[WHAT TO WORK ON] Each line below that includes the word "fingers" is to be reported.

═══ RECORDS PROVIDED

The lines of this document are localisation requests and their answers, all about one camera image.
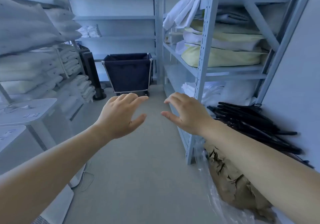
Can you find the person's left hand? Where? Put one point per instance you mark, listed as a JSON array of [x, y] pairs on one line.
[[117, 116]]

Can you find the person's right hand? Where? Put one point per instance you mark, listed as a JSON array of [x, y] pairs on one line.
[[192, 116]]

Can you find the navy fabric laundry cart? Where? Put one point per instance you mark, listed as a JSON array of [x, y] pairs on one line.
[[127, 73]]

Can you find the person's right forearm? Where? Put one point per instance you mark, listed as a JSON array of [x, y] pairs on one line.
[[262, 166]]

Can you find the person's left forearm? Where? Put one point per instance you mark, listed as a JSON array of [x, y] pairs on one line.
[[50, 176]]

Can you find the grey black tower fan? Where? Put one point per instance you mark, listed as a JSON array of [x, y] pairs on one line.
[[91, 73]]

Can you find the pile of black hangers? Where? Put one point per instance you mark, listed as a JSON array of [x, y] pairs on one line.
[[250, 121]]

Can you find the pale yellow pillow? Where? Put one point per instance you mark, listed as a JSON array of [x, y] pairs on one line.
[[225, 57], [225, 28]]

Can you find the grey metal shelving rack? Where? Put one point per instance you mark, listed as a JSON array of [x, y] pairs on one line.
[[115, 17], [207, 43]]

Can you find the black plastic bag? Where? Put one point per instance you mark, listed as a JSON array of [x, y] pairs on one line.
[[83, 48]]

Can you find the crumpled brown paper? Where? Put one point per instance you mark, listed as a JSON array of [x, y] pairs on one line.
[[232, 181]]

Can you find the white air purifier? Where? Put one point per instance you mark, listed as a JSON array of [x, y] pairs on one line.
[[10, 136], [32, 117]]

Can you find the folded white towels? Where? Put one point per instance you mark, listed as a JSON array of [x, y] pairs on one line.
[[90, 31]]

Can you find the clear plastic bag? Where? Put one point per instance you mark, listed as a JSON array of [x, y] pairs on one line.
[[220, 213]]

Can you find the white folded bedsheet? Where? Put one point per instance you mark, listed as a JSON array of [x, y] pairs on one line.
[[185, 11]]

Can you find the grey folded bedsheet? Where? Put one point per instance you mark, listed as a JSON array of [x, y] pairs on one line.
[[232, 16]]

══════
═══ RECORDS PROVIDED

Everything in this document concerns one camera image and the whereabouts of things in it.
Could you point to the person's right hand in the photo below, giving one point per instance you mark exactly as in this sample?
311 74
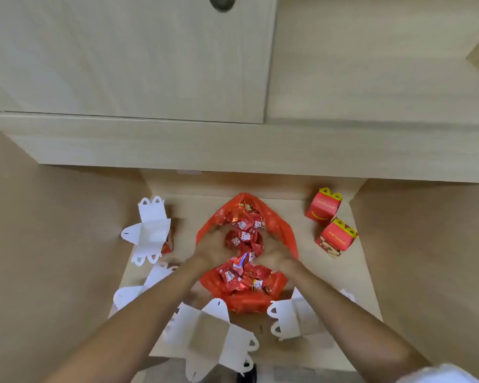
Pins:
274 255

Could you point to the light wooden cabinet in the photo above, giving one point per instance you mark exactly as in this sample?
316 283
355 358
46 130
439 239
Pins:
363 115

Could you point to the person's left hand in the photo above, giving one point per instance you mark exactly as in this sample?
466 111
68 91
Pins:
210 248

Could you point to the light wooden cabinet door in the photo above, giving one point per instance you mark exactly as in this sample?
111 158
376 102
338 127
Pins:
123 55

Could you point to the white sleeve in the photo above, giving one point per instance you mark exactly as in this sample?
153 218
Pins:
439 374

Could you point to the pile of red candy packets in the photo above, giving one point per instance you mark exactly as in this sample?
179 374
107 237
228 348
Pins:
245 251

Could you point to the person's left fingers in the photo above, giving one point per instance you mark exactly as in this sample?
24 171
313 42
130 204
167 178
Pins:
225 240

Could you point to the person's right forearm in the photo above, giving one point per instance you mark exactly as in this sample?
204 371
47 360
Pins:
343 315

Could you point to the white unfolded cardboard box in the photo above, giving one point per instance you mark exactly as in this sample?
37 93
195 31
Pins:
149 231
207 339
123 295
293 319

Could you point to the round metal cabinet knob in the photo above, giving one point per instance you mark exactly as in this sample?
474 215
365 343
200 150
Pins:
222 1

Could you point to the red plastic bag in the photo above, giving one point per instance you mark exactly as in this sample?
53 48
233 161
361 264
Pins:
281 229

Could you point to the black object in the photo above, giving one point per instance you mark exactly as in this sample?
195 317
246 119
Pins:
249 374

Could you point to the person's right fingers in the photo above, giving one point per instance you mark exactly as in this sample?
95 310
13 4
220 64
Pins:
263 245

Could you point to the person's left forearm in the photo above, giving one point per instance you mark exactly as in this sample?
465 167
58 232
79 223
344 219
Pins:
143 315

══════

[COMPLETED EXERCISE]
Could you point to the person's left fingers in the photo above, giving one point per instance you mark exactly as in this sample?
Could you point to the person's right fingers in the photo above, giving one point per instance you mark exactly as in this sample?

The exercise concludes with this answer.